If it is one thing that this bear market has delivered, it is superlatives. Indicator after indicator, metric after metric has gone off the charts and rendered any historical comparison useless. Earnings data seems to be the latest of these.
Earning season is mostly over and although historically the market weakens during this time, we seem to have evaded any serious repercussions (at least so far).
The magnitude of the economic collapse, as shown in the aggregated earnings of the S&P 500 Index is frightening. The chart below, from Chart of the Day, shows 12-month, as-reported S&P 500 earnings. With almost all earnings reports in, over the past 20 months, this has fallen over 90%.
Keep in mind that this is showing real (or inflation adjusted) earnings. If current estimates are confirmed, towards the end of the year, we may see the first 12 month period with negative S&P 500 earnings!
While this is alarming, keep in mind that the market looks ahead while earnings are in the rear-view mirror. I tried to confirm the above chart by using Prof. Shiller’s data but the latest earnings data he shows is for December 2008. Using that as a starting point and going back 20 months, earnings are down 82% - which would lend credence to the 90% collapse.

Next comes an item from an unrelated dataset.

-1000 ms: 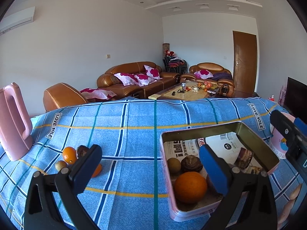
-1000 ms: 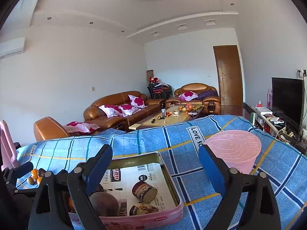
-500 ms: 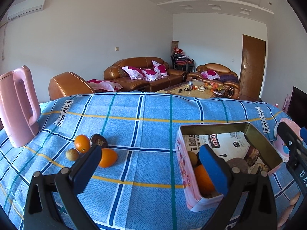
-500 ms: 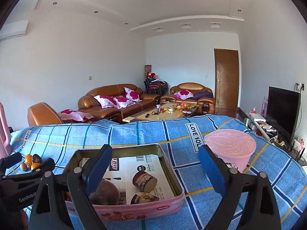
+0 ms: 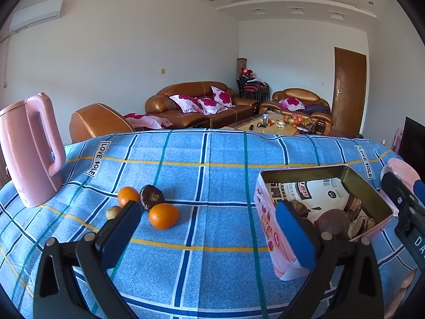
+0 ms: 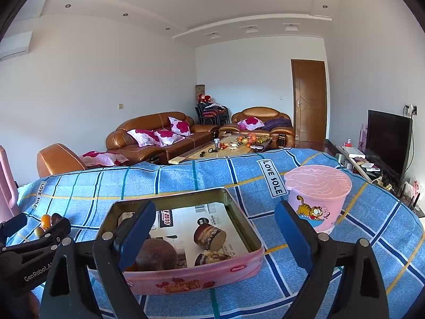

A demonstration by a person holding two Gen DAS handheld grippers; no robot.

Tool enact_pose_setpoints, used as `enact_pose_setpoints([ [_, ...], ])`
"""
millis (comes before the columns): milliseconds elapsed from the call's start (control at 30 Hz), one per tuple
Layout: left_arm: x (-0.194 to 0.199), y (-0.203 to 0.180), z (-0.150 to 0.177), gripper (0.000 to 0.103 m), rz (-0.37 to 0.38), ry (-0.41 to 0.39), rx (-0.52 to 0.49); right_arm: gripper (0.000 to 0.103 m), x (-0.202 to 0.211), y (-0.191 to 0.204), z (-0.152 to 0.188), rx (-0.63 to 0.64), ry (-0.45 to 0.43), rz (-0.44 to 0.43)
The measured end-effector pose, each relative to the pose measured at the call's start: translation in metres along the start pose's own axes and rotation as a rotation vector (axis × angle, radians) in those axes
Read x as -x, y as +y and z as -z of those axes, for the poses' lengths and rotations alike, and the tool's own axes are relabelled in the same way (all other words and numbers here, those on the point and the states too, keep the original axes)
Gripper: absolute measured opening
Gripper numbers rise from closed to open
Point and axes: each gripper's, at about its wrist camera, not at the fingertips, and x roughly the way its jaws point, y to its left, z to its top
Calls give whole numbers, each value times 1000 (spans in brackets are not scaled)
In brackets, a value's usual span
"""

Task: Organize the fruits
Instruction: 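Move both open tools back from the tin to the fruit pile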

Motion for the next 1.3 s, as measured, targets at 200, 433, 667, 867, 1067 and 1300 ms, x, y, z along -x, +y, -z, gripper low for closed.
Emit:
enact_pose_setpoints([
  [200,3,9,2,103,0,3,-3,92,2,14,4,-35,36,-23],
  [433,1,26,3,103,-21,17,-1,92,1,42,7,-41,61,-54],
  [667,-6,51,2,103,-63,44,2,92,-3,69,9,-31,75,-87],
  [867,-14,81,2,103,-112,67,17,92,-4,96,11,-8,81,-126],
  [1067,-24,119,1,103,-177,90,27,92,-6,128,13,40,101,-160],
  [1300,-46,167,0,103,-259,174,83,92,-17,161,16,97,169,-206],
])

But the chart doesn’t go back to the 1920’s to show whether the earnings collapse compares in a meaningful way to that era. So I used Shiller’s data once again to do that, here is how earnings looked back then (mouse over for details):
Although there was a dramatic decline from the high in late 1916 and once again a high in 1929, there was no 20 month period which can compare to the recent data. What we saw was an utter and complete collapse of earnings, the likes of which we’ve never seen.